Rubrik picks up Igneous pieces, gains Petabyte scale

Rubrik has bought “key technology and IP assets of Igneous”, the Seattle-based data management startup which hit the buffers this year. Terms are undisclosed.

Dan Rogers

Dan Rogers, Rubrik President, GTM Operations, said in a blog post announcing the deal that the company “welcome(s) the existing Igneous customers and their innovative team into the Rubrik family.”

Igneous has developed a UDMaaS (unstructured data management-as-a-service) that provides a petabyte-scale unstructured data backup, archive and storage system with a public cloud backend. At the end of 2019, the company said it had 40-60 customers, mostly large enterprises.

Rubrik thinks there is synergy between the Igneous and Rubrik approaches to managing NAS data and will integrate Igneous technology to build a unified NAS data management system.

Vinod Marur, SVP of Engineering at Rubrik, said: “Combining the innovative technology that Igneous has built with the power and breadth of Rubrik’s platform will bring the best in class solution for unstructured data management to our customers.” 

He said customers will be able to “realise the value of their unstructured data while reducing risk and optimising IT resource utilisation.” 

Jeff Hughes, former CTO of Igneous, said: “The combination of Igneous’s unique approach to unstructured data coupled with Rubrik’s extensive data management capabilities and their reach in the market is exactly what leading enterprises need today.”

Igneous UDMaaS 

Igneous has developed petabyte-scale unstructured files data management software to identify, classify and migrate billions and perhaps trillions of files. The company’s UDMaaS handles file and object data, and providies data protection, movement and discovery. Cloud backends for tiering off data including the big three: AWS, Azure and GCP.

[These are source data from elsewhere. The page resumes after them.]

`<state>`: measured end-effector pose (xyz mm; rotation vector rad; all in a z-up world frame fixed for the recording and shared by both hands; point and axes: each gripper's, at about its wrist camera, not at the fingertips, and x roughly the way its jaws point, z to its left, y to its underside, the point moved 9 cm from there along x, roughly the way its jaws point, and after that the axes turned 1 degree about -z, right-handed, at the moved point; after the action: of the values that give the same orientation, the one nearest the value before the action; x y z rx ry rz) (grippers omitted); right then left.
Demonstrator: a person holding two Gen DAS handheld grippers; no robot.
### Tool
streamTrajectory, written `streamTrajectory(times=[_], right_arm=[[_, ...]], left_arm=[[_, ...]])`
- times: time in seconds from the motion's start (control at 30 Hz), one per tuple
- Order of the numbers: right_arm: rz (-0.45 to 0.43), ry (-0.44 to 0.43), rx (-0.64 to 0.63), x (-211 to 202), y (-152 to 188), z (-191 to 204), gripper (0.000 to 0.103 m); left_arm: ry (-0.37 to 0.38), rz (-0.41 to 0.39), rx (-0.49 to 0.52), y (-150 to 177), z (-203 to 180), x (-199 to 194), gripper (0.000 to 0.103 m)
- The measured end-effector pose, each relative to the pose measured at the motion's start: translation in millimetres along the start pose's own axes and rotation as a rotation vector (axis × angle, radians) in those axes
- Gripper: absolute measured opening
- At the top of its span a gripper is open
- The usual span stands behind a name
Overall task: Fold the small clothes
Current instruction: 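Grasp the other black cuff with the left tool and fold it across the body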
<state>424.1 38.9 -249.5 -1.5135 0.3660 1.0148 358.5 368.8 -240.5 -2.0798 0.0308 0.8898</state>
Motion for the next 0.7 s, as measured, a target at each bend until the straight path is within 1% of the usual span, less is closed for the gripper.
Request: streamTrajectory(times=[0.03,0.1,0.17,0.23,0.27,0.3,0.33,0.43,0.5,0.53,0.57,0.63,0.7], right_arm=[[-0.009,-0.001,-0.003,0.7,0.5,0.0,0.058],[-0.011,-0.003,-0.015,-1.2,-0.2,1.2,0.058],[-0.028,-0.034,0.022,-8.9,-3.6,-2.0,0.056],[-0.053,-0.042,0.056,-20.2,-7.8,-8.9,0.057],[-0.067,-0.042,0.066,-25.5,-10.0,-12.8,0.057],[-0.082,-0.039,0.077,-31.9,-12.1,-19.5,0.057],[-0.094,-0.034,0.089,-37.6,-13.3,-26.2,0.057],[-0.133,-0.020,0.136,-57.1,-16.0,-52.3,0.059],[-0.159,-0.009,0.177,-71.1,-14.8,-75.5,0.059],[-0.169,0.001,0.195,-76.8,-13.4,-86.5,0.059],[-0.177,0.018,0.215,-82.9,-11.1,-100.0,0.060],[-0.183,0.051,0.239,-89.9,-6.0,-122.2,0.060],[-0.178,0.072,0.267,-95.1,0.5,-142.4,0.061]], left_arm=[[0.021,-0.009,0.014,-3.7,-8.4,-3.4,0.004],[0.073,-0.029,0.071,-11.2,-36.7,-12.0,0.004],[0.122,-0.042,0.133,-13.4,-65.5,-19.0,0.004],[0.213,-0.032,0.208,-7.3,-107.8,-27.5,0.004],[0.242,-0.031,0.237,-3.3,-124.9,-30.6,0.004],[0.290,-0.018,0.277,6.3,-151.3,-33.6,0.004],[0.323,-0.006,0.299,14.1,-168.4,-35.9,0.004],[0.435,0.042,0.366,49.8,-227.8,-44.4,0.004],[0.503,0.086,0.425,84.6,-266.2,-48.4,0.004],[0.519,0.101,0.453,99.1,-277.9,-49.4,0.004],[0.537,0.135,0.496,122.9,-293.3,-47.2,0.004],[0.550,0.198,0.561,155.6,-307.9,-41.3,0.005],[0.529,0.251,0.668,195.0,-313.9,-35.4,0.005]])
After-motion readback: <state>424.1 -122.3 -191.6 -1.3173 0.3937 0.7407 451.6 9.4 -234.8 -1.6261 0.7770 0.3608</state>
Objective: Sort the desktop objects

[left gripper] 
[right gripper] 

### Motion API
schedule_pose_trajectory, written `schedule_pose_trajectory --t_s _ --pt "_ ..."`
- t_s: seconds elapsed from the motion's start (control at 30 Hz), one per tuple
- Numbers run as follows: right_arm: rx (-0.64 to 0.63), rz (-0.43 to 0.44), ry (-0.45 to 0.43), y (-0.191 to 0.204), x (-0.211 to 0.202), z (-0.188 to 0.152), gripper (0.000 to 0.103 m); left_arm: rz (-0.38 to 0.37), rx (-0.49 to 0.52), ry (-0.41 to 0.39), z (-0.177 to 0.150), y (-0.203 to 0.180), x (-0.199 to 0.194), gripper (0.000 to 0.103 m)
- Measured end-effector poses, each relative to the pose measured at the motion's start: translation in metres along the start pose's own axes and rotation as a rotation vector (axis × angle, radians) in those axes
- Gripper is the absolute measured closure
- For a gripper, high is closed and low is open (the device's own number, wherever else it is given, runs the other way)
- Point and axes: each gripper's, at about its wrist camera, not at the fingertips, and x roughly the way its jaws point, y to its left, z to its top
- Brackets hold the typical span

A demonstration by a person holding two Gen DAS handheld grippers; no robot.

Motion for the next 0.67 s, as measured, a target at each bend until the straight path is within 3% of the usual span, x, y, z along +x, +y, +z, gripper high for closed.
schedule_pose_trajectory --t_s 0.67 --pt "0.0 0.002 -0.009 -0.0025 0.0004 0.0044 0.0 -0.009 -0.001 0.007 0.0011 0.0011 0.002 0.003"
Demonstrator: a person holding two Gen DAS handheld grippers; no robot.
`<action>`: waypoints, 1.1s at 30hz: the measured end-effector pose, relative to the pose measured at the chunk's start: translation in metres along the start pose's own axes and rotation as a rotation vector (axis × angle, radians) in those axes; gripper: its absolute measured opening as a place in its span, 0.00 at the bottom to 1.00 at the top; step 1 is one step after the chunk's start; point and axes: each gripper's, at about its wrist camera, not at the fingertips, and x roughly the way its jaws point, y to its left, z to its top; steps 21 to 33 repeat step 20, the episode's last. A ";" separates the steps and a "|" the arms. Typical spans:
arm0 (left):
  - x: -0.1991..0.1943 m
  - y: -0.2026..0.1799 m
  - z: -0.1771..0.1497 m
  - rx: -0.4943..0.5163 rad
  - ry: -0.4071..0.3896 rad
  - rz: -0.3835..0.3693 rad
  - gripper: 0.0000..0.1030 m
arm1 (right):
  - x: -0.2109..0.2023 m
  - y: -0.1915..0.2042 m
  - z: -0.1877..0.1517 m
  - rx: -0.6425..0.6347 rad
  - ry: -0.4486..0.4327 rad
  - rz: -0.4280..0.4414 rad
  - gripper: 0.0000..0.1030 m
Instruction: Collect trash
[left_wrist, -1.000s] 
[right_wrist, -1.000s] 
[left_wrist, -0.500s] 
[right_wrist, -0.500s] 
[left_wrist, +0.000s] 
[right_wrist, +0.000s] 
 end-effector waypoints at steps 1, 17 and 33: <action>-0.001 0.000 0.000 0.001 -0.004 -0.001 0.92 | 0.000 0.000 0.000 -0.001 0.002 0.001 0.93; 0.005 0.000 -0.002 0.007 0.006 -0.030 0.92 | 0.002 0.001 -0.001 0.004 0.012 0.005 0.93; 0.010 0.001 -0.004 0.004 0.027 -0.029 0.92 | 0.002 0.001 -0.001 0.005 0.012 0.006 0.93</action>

Rubrik says Igneous is capable of scanning hundreds of millions of NAS files, indexing the metadata, and transferring data protection copies to the cloud with an incremental-forever architecture. The technology also offers a simple to use web interface in managing this data with the capability for deeper API-driven integration.

Igneous’s very bad year

Igneous was founded in 2013 in Seattle and has taken in $67.5m in funding, including a $25m C-round in March 2019.

The first public signs of trouble appeared in July this year when Igneous co-founder Kiran Bhageshpur gave up his CEO position while retaining a seat on the board. His replacement, Dean Darwin, a data storage industry veteran who had joined the board in March 2019 after a career including stints at F5 Networks and Palo Alto Networks.

At the time Darwin told us: “There’s no change in company strategy [but] we want to tell the story a little better than we had in the past.”

Christian Smith, VP Products, left the company around then for a business development role at AWS.

The second sign became visible in November when it laid off an unspecified number of its LinkedIn-counted 69 staff, citing a “difficult economic environment”. There was a rumour of bankruptcy mentioned to us by a prominent storage supplier competing with Igneous. At time of writing, LinkedIn records 39 employees.